John Mcreery (jlm@TWICS.COM)
Tue, 14 Jun 1994 15:29:37 JST

To Dwight Read and Mike Salovesh, yes guys, I do agree, it's ALL
POLITICS. What startles me is the number of people (including a
younger version of myself) who ever believed differently. The question
is how to respond: With disgust and a sense of hopelessness? Or, let's
be political and serious about it.

I take it as given (to everyone but saints and Buddhas perhaps) that
those have have will do what they have to to keep what they have. But
when I read Reich on _The Work of Nations_, Harvey on _The
Condition of Postmodernism_ and Peters on _Liberation Management_
and all three are telling me that what's going on is the downsizing of
core organizations with long-term employment security and more and
more of the world's work being done by freelancers/consultants/
contract employees, etc., I don't find the situation of anthropologists all
that unusual. What is surprising is how many of us think that our
academic credentials should guarantee that we're one of the haves and
not the have-nots.

I have a serious interest in (1) the micropolitics of keeping what I have
and adding to it and (2) the macropolitics of societies in which large
numbers of people who were middle-class managers and consumers
face sharp reductions in life-chances.
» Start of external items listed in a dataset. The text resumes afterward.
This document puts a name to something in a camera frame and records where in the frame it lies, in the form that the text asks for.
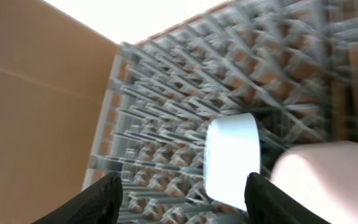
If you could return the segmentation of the white paper cup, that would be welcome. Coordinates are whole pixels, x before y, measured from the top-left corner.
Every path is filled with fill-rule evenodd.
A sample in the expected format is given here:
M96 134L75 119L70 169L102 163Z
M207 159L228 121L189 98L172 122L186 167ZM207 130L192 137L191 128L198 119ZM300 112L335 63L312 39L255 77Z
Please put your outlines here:
M245 187L251 172L260 172L260 139L250 113L210 122L204 144L203 183L213 200L246 211Z

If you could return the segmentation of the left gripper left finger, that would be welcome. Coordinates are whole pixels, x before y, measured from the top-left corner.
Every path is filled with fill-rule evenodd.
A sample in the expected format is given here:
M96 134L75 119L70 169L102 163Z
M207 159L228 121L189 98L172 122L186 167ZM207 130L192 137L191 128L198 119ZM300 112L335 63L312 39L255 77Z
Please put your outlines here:
M110 172L34 224L116 224L122 198L121 176Z

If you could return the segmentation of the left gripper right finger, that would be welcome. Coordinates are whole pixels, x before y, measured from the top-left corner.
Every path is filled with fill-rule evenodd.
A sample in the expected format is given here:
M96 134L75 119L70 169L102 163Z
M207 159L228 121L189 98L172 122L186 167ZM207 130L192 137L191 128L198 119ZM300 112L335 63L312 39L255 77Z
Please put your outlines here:
M250 224L328 224L256 172L244 191Z

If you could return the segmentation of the pink bowl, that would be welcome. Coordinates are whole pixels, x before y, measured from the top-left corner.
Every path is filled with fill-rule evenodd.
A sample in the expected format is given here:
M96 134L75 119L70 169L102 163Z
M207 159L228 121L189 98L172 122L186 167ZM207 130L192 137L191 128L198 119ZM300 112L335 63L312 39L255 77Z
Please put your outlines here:
M329 223L358 223L358 143L295 146L276 161L270 181Z

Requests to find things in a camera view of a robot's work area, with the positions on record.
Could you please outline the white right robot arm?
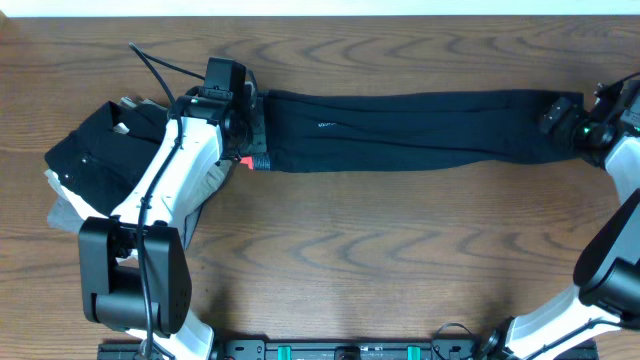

Since my business is persuasion
and I know directly that most of what I sell is trust, (1) gives me a very
strong interest indeed in how credibility is built and maintained. To
me, then, anthropological research on myth, ritual, rhetoric, etc. has a
direct, practical value. When I add to (2) the demographics of a world in
which the majority of humanity is--and I know it--desperately poor--
and high-performance weaponry is all too easy to come by, I suspect
that some seriously fascist "solution" is all to likely to appear. This
keeps me looking hopefully at writers with a macro perspective who
might help us find something better.

That's the gloomy me speaking. The optimist says, hey, look, technology
is giving us ways to move and use information on a totally unparalleled
scale. Even with this crappy text-only interface, I've met a whole batch
of interesting people I never would have known even 10 years ago.
We're talking technology that has, it appears, had a significant role in
events like the collapse of the former Soviet Union, world-historical
stuff. If we thought a bit more about how we can use it and (here is the
adman speaking) how we can sell it to those who control the resources
we need,then we may get somewhere.

One thing I know for sure is that we won't shake many haves by telling
them they shouldn't have it; Christ spoke to the rich young man nearly
2000 years ago and we know how far that message has got. What we
have to look for then is improvements that make the world a safer,
more convenient, more interesting place for the haves, too, while
turning the have-nots into haves.

Can it be done? Probably not. Is it worth trying? The alternative is too
disgusting not to.

And then I ask myself, what if a committee and the person being evaluated
both had a chance to see influence and acceptance mapped on a big color
monitor with recommendations and citations continually updated by the
massively parallel processors that were also running the imaging software?
At this point, fantasy, sure. But that's where the future begins.